> _Data for this exercise_
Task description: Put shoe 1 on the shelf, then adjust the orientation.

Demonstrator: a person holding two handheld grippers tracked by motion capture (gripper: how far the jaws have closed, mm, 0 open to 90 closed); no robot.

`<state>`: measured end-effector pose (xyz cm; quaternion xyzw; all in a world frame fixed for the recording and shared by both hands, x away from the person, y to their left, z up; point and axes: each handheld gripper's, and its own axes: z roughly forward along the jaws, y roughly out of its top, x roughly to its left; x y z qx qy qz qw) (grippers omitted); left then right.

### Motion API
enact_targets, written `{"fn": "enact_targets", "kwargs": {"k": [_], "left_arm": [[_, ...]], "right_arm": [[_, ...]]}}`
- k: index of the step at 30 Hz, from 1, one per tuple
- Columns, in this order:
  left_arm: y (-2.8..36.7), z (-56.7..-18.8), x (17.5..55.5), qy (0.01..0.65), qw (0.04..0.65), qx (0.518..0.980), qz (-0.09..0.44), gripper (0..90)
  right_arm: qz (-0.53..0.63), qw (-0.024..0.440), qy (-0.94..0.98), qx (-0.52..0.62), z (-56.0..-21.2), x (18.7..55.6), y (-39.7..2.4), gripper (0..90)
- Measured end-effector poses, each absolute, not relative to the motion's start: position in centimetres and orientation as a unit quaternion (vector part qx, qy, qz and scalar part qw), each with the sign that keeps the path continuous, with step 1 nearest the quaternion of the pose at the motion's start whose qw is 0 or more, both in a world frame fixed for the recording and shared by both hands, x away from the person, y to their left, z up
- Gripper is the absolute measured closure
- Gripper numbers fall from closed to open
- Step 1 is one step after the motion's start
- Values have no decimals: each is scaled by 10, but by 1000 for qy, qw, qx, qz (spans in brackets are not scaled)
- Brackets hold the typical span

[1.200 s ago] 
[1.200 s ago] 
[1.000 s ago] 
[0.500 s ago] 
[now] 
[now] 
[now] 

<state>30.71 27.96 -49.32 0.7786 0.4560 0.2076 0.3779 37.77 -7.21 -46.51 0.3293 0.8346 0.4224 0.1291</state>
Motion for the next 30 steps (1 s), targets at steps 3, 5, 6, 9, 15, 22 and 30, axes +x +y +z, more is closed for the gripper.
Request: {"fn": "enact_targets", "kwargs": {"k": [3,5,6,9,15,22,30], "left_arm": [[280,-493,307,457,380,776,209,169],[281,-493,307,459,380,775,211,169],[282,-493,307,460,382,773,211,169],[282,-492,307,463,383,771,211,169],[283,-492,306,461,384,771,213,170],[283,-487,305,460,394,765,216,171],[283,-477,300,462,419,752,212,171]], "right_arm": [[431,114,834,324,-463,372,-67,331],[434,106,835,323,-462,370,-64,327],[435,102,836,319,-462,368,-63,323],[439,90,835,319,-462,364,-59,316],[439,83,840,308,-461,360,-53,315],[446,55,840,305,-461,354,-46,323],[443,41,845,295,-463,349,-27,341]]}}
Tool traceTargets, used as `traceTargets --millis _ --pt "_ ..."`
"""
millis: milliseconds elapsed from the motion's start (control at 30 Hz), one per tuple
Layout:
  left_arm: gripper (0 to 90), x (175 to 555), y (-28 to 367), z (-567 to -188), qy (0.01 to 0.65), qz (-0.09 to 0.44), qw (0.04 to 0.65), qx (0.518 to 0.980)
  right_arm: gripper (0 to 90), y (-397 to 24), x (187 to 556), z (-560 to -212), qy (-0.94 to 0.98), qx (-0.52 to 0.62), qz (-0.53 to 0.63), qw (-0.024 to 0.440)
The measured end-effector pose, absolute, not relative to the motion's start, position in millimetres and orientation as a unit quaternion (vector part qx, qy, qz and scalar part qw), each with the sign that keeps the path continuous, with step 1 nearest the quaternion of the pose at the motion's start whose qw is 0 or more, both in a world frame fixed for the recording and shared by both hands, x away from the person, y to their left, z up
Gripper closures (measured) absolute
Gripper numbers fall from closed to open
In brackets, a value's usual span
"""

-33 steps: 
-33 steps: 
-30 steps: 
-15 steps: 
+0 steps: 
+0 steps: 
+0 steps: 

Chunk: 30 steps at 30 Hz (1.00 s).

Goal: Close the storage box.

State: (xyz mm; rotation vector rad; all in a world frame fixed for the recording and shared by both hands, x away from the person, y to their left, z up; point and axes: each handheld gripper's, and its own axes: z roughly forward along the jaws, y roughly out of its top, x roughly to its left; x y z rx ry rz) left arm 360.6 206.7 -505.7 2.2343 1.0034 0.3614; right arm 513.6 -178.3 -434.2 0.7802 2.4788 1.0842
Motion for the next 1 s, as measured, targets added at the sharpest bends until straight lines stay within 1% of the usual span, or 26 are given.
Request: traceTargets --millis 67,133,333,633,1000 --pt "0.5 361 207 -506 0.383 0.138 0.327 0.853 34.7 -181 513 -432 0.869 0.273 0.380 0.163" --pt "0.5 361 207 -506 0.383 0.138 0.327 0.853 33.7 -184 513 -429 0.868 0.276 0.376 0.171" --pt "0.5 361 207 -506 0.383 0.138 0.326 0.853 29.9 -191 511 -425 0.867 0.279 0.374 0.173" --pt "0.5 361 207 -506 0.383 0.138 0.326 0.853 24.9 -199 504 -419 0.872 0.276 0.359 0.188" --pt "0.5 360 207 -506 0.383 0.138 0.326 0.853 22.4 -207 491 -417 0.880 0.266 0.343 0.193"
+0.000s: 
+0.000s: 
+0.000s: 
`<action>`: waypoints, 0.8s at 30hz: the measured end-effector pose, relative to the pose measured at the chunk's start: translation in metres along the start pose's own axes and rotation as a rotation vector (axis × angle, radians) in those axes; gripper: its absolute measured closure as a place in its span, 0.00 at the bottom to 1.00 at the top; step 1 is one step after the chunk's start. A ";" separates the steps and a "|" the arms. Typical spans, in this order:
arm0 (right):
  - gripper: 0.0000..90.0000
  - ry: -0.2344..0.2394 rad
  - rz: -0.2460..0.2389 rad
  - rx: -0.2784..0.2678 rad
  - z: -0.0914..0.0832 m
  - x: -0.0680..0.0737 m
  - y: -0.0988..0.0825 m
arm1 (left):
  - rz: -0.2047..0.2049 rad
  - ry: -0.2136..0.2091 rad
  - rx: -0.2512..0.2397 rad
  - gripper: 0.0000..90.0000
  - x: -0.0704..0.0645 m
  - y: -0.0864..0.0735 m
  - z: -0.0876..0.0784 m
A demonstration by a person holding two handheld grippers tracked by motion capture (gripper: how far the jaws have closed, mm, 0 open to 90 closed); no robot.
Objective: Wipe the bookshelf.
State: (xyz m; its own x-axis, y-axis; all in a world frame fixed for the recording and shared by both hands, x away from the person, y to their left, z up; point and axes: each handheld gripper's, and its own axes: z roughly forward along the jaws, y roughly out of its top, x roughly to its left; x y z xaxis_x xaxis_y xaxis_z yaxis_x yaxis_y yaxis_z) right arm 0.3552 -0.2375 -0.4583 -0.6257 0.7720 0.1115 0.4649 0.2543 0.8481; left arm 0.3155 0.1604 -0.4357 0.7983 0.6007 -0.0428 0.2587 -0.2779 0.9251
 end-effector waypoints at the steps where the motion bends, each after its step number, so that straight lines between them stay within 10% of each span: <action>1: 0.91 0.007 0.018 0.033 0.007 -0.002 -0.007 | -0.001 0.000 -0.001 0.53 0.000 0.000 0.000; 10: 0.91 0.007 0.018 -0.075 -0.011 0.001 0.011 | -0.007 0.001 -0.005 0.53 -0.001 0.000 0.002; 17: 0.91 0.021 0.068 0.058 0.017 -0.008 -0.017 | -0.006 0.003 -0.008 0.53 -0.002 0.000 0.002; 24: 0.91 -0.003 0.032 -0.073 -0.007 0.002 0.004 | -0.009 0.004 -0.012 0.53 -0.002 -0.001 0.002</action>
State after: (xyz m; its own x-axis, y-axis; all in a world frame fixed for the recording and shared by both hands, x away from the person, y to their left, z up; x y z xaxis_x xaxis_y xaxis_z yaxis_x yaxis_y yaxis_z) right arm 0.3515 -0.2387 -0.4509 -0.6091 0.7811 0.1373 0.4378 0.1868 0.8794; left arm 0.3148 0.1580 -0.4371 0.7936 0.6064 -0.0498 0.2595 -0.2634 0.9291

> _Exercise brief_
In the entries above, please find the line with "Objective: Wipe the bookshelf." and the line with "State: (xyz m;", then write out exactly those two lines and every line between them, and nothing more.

> _Reply_
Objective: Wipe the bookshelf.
State: (xyz m; its own x-axis, y-axis; all in a world frame fixed for the recording and shared by both hands, x away from the person, y to their left, z up; point and axes: each handheld gripper's, and its own axes: z roughly forward along the jaws, y roughly out of its top, x roughly to its left; x y z xaxis_x xaxis_y xaxis_z yaxis_x yaxis_y yaxis_z) right arm 0.3552 -0.2375 -0.4583 -0.6257 0.7720 0.1115 0.4649 0.2543 0.8481; left arm 0.3155 0.1604 -0.4357 0.7983 0.6007 -0.0428 0.2587 -0.2779 0.9251

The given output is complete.